QUESTION 1 Solve for \( x \) : 1.1.1 \( \quad x^{2}-7 x+12=0 \) \( 1.1 .2 \quad x(3 x+5)=1 \quad \) (correct to TWO decimal pla \( 1.1 .3 \quad x^{2}<-2 x+15 \) \( 1.1 .4 \quad \sqrt{2(1-x)}=x-1 \) \( 1.2 \quad \) Solve for \( x \) and \( y \) simultaneously: \( 3^{x+y}=27 \quad \) and \( \quad x^{2}+y^{2}=17 \)
Upstudy AI Solution
Answer
Solution

Sign in to Unlock Answers for Free!
A Learning Platform Trusted by Millions of Real Students and Teachers.

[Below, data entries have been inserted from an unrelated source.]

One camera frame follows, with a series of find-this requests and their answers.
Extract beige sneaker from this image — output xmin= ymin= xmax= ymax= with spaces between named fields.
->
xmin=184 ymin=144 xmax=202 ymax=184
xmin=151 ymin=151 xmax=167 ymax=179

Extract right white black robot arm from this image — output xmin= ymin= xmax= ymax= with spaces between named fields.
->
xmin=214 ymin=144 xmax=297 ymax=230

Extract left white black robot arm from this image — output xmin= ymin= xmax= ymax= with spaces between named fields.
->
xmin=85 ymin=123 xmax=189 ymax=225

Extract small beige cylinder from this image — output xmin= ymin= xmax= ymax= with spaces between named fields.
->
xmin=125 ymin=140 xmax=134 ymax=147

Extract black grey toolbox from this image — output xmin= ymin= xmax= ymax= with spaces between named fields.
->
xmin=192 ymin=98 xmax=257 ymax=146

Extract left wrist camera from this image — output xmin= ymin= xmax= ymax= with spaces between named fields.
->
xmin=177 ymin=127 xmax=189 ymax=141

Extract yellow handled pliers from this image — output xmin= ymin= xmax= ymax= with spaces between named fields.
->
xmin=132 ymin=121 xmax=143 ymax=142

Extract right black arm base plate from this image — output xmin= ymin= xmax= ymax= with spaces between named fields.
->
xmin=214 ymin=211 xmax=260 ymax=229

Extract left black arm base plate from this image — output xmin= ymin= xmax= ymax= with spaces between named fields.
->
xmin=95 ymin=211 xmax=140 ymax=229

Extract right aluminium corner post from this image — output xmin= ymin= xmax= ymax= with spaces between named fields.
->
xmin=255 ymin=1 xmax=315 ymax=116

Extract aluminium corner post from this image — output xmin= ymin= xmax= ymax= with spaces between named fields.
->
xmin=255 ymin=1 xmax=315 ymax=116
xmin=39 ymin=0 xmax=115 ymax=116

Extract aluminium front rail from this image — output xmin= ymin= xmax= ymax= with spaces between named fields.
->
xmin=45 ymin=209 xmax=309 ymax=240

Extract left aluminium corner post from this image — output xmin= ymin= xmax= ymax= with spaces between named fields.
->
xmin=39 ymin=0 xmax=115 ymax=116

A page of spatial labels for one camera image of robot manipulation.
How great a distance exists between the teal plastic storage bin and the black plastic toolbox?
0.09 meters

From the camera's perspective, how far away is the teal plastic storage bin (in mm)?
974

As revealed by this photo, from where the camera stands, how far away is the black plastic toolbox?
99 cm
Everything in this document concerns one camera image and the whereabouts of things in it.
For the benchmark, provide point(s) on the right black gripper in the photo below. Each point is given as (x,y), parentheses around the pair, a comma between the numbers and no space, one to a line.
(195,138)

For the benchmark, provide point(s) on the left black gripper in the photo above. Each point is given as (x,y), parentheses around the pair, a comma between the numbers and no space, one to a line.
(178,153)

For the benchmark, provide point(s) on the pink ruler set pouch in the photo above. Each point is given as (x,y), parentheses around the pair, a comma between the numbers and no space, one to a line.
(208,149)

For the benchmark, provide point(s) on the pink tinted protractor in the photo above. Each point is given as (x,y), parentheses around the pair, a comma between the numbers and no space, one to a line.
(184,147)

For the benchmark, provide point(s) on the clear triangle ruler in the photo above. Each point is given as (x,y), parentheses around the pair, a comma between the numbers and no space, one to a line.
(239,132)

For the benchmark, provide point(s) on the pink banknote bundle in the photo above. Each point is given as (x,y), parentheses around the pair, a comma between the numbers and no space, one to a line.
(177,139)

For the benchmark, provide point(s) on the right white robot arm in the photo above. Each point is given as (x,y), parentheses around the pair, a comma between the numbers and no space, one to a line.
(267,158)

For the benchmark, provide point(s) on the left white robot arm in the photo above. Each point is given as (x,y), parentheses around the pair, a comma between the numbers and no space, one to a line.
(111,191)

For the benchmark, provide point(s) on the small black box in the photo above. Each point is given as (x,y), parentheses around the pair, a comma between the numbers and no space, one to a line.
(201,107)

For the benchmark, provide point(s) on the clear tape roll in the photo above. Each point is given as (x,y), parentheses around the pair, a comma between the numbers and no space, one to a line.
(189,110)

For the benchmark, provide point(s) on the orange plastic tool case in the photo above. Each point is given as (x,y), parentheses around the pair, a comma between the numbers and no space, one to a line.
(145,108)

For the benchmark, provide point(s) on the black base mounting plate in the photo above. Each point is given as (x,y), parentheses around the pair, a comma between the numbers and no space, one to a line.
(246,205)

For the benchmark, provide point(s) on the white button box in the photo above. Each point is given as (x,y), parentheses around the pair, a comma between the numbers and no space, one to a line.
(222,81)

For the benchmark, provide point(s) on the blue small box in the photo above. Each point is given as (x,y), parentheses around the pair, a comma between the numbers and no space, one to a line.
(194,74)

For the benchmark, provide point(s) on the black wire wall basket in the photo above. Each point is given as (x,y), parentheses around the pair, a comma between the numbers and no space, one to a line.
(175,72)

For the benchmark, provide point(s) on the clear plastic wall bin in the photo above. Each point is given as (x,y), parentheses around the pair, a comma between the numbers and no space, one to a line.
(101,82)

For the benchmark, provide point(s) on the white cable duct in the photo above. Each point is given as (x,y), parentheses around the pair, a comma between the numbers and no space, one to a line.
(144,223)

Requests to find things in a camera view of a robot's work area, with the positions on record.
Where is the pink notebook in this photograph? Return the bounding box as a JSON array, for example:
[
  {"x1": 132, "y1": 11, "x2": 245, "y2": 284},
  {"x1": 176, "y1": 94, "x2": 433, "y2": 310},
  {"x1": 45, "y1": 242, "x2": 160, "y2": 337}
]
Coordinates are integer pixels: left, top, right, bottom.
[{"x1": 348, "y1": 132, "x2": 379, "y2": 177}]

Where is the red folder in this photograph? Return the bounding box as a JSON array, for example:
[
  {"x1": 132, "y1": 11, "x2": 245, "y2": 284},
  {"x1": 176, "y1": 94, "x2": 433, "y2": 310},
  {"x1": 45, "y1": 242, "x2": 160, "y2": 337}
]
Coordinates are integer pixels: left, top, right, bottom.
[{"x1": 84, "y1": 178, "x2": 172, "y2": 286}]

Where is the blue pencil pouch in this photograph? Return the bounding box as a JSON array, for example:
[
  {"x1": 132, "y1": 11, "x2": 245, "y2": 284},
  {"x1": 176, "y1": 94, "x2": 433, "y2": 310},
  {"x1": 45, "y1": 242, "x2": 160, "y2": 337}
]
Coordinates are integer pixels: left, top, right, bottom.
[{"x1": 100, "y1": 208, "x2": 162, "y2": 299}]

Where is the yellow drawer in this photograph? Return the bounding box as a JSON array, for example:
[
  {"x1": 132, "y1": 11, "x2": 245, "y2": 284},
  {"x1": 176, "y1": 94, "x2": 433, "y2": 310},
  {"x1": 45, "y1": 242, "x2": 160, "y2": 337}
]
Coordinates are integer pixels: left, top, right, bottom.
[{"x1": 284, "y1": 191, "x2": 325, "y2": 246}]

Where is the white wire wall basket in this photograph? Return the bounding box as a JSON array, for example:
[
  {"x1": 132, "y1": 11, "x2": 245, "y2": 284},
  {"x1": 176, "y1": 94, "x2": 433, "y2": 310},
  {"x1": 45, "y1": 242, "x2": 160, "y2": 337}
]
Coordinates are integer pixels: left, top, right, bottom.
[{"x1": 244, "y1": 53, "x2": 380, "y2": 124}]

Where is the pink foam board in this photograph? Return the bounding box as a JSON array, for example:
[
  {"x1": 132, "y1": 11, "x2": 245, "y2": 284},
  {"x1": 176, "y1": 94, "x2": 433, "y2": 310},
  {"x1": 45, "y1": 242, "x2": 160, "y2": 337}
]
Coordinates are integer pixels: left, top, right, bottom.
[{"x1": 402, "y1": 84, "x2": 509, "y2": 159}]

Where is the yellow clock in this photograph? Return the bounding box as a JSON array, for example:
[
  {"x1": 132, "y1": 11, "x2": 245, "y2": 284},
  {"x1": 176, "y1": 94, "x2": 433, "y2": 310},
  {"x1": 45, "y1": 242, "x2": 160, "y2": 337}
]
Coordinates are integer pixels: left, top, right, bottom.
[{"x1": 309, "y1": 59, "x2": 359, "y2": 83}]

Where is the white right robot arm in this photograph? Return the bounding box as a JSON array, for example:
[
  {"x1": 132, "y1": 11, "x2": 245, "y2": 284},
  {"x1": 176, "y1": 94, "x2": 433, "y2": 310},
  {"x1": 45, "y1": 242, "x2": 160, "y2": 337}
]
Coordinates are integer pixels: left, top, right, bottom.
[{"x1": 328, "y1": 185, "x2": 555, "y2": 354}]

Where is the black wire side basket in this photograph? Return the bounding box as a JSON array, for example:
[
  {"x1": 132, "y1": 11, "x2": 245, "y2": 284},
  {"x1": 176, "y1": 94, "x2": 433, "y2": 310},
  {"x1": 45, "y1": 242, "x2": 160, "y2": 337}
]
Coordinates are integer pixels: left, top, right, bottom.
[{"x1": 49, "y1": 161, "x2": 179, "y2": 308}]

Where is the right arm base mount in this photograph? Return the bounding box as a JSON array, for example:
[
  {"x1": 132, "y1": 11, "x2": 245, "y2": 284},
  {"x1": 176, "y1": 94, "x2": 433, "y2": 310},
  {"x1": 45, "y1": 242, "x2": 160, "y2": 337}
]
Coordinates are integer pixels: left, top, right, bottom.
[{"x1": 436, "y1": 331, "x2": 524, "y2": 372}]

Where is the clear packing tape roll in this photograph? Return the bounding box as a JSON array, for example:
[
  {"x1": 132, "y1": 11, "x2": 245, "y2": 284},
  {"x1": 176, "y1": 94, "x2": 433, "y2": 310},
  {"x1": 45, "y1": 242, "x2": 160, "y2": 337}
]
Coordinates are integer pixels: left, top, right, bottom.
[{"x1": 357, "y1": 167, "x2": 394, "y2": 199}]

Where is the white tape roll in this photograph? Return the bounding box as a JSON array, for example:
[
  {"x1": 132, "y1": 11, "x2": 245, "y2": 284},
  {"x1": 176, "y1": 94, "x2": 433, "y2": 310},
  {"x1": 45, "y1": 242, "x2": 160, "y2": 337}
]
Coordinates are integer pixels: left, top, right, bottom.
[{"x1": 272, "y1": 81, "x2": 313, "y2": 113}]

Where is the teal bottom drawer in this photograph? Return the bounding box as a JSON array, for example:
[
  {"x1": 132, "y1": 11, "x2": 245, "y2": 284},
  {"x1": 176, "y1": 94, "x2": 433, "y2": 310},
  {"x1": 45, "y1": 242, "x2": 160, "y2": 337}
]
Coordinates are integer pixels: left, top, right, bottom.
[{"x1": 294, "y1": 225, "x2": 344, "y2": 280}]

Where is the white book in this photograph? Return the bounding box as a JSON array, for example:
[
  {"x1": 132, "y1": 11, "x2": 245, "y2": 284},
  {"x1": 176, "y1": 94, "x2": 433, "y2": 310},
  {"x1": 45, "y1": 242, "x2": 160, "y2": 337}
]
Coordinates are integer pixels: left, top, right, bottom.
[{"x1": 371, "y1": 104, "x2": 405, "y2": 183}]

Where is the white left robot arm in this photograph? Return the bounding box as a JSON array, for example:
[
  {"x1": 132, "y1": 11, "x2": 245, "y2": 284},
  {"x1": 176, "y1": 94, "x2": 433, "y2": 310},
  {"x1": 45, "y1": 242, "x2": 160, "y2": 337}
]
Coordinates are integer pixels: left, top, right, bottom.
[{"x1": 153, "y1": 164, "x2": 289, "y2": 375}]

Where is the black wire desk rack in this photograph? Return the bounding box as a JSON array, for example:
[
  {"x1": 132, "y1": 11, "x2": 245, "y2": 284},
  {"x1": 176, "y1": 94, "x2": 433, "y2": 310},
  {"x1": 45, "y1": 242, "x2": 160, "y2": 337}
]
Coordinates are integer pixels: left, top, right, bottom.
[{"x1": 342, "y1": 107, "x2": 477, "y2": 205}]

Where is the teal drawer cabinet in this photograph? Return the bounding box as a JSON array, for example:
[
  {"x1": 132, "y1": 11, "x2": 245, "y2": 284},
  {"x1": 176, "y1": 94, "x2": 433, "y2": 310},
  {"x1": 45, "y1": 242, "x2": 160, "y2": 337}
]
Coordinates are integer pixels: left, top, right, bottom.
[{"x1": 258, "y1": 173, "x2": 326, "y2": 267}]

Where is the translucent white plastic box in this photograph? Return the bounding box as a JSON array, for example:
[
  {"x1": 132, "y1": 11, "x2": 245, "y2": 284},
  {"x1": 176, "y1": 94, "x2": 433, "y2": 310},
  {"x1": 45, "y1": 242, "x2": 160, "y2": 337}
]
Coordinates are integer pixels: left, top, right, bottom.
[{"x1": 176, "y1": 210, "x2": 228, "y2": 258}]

Answered by UpStudy AI and reviewed by a Professional Tutor
Beyond the Answer
To deliver some extra insight on solving quadratic equations and working with simultaneous equations, let’s dive into a bit of mathematical history and some practical tips! Did you know that the quadratic formula, \( x = \frac{-b \pm \sqrt{b^2 - 4ac}}{2a} \), has been around since ancient Babylon? They had developed methods to solve quadratic equations as far back as 2000 BC, using geometric interpretations and algorithms that resemble our formula today. It’s a testament to how long humanity has been fascinated by finding the roots of equations! When tackling simultaneous equations, especially like the ones given, a common mistake is to substitute values without checking their validity first. Always organize your work and carefully keep track of each equation. A nifty tip is to express one variable in terms of another from one equation before substituting it into the other (like from \(3^{x+y}=27\), you can quickly see \(x+y=3\)). This clear pathway often leads you to the correct solutions more efficiently!